Sean Quixote wrote:Quicky question on cryptography:
So, I know little to nothing about it, though it's one of the higher-ups on my long list of intellectual curiosities. I'd just like to quickly expose an idea that I've always had to scrutiny from people more knowledgeable/intelligent than me:
I'm told that basically every encryption is crackable, all that's required is time and knowhow, and a good algorithm preferably requires lots of both. But what about stacked or nested algorithms? That is, say instead of relying on one single algorithm that you consider a "good" one, why not use MANY? Then, a hacker would be faced with multiple layers of encryption, and hell you could even have an algorithm that assigns a random number to represent all of your algorithms and then yet another to pick another random number that picks which algorithm is the one that's actually hiding your encrypted information. Then, it at least seems to me that, if you have enough separate algorithms at your disposal then the whole prospect of just choosing which algorithm to try to crack, becomes a mathematical clusterfuck of impossibility.
This is the first time I've ever actually written (and thus fully thought) out this idea, and another thought finally ocurrs to me. Either I'm right, and implementing such a system would be a complete mindfuck for hackers to deal with, or just the other way around: it would be a complete mindfuck to code in the first place and therefore impossible to implement.
All block ciphers are basically multiple rounds of a simple cipher. Let's take serpent as an example, it does an XOR, substitution using 4x4 bit s-boxes (essentially 16 element arrays of all integers from 0-15), and then a linear transformation so that each output bit is dependent on each input bit. Do this once, cryptanalysis is trivial. However, after 32 rounds of this it is strong (the best known attack on serpent only breaks 12 rounds, but is still infeasible).
If you were going to combine a bunch of weak algorithms, you should just choose a bunch of algorithms and run them in the same order no matter what. This simplifies cryptanalysis which allows security to be proven against current techniques. Remember, it's only strong against modern techniques if the best cryptanalysts can't break it. Adding too much randomness and no one can analyze the entire cipher and you run into the possibility of weak keys.
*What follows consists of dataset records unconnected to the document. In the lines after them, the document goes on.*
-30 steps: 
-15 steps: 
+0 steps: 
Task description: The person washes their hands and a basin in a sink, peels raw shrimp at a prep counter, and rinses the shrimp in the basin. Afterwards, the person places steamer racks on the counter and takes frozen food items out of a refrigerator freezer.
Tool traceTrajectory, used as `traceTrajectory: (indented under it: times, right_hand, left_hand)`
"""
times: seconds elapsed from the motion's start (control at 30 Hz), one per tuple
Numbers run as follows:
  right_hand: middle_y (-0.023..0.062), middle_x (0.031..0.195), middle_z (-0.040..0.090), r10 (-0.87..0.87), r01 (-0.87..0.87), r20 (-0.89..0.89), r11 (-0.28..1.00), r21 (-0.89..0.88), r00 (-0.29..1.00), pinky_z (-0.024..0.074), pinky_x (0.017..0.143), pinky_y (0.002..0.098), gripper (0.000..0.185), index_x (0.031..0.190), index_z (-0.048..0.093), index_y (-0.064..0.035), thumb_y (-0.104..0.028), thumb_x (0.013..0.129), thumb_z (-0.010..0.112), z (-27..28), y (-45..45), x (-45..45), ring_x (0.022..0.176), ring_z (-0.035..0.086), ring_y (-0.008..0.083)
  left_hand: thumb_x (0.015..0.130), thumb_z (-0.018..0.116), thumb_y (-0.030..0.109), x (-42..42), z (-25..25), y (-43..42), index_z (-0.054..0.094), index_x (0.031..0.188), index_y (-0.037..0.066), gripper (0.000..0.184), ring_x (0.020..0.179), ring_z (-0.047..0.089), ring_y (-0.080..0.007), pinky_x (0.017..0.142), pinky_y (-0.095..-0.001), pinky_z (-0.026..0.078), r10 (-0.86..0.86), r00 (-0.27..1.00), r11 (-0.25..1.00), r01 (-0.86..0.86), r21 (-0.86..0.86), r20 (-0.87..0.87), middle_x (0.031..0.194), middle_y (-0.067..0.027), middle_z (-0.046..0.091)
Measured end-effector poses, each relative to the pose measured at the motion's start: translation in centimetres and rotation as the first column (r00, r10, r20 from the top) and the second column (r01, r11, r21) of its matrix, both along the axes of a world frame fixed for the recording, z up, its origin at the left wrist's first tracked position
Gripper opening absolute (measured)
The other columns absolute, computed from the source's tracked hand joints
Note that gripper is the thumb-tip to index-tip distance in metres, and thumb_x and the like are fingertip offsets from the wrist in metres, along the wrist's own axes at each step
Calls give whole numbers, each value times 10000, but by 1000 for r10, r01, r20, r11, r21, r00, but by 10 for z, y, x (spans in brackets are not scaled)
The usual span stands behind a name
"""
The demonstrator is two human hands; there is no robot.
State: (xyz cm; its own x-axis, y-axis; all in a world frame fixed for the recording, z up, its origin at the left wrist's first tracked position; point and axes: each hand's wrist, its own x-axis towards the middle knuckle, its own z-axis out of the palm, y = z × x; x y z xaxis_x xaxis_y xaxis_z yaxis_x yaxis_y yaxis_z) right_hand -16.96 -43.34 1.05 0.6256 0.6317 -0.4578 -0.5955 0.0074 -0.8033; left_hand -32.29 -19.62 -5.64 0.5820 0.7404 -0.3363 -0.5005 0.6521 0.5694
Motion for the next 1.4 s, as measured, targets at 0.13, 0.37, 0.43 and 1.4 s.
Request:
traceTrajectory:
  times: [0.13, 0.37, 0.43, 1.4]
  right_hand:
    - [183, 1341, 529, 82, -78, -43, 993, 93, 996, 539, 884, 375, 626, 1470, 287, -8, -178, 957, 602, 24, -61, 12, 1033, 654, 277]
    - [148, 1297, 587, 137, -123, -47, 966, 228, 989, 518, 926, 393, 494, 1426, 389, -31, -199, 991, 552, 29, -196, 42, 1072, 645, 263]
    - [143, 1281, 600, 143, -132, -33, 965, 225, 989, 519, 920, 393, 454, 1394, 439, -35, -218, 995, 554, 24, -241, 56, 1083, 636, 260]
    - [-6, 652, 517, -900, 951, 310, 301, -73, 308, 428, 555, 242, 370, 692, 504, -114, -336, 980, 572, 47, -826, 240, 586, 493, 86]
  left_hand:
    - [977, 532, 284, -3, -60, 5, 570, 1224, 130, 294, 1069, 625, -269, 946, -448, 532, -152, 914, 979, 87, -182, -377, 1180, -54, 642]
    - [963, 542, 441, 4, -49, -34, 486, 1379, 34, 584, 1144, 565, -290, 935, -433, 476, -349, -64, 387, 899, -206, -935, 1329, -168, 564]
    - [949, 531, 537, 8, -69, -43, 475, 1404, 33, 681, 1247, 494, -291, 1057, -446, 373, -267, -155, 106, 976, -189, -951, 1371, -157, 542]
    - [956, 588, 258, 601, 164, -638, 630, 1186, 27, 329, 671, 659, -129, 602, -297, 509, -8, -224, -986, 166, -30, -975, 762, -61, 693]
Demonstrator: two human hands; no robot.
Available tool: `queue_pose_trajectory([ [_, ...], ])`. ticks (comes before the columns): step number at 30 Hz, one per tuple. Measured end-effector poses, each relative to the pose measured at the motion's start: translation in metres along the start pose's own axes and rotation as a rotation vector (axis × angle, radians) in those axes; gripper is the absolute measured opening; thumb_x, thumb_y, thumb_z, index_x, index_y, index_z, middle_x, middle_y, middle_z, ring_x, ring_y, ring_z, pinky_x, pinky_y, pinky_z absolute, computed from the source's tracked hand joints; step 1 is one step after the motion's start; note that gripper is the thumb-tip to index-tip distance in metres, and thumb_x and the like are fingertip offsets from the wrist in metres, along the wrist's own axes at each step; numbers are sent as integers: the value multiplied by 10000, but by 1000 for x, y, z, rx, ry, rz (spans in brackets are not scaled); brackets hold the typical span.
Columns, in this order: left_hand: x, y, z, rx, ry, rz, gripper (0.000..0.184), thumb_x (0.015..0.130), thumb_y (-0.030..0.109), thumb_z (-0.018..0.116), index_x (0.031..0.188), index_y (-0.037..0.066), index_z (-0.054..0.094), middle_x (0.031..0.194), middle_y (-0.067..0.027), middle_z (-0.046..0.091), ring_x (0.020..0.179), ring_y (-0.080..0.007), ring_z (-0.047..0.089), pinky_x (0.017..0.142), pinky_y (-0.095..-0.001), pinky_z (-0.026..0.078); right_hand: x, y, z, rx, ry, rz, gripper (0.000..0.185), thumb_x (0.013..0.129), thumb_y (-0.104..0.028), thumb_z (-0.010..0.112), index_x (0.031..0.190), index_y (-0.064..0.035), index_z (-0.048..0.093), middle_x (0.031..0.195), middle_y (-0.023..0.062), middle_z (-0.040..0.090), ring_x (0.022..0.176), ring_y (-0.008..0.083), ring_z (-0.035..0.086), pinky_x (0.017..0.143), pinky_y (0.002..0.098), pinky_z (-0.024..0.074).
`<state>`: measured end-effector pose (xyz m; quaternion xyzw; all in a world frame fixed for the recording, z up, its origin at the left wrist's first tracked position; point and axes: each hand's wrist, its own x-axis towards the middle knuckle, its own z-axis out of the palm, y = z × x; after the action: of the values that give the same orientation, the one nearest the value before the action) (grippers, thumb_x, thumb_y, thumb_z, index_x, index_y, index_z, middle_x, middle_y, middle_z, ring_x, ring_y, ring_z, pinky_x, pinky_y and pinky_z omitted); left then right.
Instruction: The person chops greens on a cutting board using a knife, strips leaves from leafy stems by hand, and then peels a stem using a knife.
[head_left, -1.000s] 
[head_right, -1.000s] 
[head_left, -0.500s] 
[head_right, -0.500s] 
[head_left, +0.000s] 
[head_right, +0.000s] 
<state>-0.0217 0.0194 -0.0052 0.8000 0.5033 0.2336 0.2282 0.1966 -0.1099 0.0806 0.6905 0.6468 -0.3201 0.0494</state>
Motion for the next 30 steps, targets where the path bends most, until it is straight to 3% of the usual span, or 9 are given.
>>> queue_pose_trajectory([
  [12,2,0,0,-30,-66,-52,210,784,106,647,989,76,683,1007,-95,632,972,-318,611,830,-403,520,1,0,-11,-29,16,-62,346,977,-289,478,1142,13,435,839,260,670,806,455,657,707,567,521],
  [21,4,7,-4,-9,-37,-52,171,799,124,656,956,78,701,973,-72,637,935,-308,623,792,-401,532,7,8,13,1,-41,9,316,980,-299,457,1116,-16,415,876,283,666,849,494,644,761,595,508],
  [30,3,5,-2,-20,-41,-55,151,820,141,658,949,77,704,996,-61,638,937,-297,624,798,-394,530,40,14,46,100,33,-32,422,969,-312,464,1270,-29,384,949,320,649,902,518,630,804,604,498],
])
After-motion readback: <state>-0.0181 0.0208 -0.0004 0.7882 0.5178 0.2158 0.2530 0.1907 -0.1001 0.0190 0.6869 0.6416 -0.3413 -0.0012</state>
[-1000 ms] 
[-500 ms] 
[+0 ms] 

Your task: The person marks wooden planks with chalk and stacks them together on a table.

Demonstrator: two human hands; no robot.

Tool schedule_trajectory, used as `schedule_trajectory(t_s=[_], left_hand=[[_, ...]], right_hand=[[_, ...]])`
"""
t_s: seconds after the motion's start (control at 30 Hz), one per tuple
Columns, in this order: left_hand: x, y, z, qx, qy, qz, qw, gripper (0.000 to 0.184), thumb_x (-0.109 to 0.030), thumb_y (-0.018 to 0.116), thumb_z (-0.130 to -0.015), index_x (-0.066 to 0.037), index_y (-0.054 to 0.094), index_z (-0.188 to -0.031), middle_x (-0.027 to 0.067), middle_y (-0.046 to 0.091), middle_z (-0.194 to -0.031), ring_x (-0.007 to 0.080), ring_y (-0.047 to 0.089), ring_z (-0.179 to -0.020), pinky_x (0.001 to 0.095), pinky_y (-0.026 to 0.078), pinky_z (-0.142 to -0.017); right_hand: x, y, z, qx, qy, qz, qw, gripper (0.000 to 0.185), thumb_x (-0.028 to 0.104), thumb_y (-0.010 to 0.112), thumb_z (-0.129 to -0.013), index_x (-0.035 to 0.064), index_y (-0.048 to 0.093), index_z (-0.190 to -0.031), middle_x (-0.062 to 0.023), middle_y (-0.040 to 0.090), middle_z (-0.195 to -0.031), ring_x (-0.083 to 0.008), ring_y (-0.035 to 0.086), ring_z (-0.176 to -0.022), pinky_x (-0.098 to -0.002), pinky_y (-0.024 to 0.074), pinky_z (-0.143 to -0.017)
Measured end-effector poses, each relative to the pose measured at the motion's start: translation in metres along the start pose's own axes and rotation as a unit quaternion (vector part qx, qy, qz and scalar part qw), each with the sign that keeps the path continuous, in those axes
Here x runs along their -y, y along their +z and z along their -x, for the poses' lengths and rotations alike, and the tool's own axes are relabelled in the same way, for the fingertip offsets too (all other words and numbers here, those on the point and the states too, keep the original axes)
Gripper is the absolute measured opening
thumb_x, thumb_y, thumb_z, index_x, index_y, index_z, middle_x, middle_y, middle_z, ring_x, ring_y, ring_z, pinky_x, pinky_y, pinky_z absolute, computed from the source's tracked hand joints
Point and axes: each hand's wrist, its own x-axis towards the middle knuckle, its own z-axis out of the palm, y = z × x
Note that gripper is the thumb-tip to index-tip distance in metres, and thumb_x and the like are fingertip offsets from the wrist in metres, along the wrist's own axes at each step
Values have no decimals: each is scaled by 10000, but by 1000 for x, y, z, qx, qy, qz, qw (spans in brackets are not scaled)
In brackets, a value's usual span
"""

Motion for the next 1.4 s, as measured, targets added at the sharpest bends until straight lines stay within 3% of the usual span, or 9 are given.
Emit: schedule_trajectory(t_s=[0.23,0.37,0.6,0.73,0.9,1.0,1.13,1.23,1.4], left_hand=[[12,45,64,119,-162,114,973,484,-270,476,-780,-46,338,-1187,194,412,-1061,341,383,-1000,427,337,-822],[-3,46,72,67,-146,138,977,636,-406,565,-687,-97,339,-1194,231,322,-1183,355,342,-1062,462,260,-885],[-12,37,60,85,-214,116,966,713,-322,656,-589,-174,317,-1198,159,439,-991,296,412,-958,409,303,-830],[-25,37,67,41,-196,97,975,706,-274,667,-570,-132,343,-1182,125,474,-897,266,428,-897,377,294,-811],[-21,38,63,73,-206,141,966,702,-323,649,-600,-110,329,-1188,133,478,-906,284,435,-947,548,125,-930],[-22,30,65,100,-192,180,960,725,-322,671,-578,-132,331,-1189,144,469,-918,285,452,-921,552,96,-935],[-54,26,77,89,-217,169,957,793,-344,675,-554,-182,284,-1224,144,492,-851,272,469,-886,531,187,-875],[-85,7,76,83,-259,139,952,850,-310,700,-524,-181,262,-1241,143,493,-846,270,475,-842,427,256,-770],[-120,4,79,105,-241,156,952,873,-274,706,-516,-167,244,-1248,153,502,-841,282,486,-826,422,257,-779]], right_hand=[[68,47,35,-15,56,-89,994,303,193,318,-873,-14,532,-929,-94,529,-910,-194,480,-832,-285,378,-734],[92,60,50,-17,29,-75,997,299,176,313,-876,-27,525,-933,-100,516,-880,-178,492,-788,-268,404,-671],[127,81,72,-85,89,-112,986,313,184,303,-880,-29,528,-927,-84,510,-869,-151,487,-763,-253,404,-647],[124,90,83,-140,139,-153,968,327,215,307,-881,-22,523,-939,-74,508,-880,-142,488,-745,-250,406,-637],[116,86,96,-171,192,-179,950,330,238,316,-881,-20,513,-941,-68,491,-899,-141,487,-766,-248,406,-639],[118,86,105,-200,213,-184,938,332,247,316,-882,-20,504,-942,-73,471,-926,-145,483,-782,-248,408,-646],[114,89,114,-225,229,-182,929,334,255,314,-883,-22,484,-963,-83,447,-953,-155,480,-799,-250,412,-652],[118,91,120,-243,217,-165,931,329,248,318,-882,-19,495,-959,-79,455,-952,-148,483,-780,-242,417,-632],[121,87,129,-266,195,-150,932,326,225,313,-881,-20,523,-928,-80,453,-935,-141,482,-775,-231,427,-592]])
Also, you need to use a good key stretching algorithm so that each cipher gets a unique subkey.
That said, keep in mind that cryptanalysts will not be cracking each cipher individually, but cracking the cipher as a whole. You can do this just by looking at inputs and outputs. So you do need to put thought into the choice of your algorithms to minimize various characteristics that a cryptanalyst can use.
I think a more interesting technique is to use multiple strong ciphers, alternating stream and block ciphers that have been well studied and have not been broken. Most attacks use known or chosen plaintexts, and if you encrypt with a stream cipher and then a block cipher (even encrypting in ECB mode it is fine if it is already encrypted with a stream cipher) it makes those attacks significantly more difficult.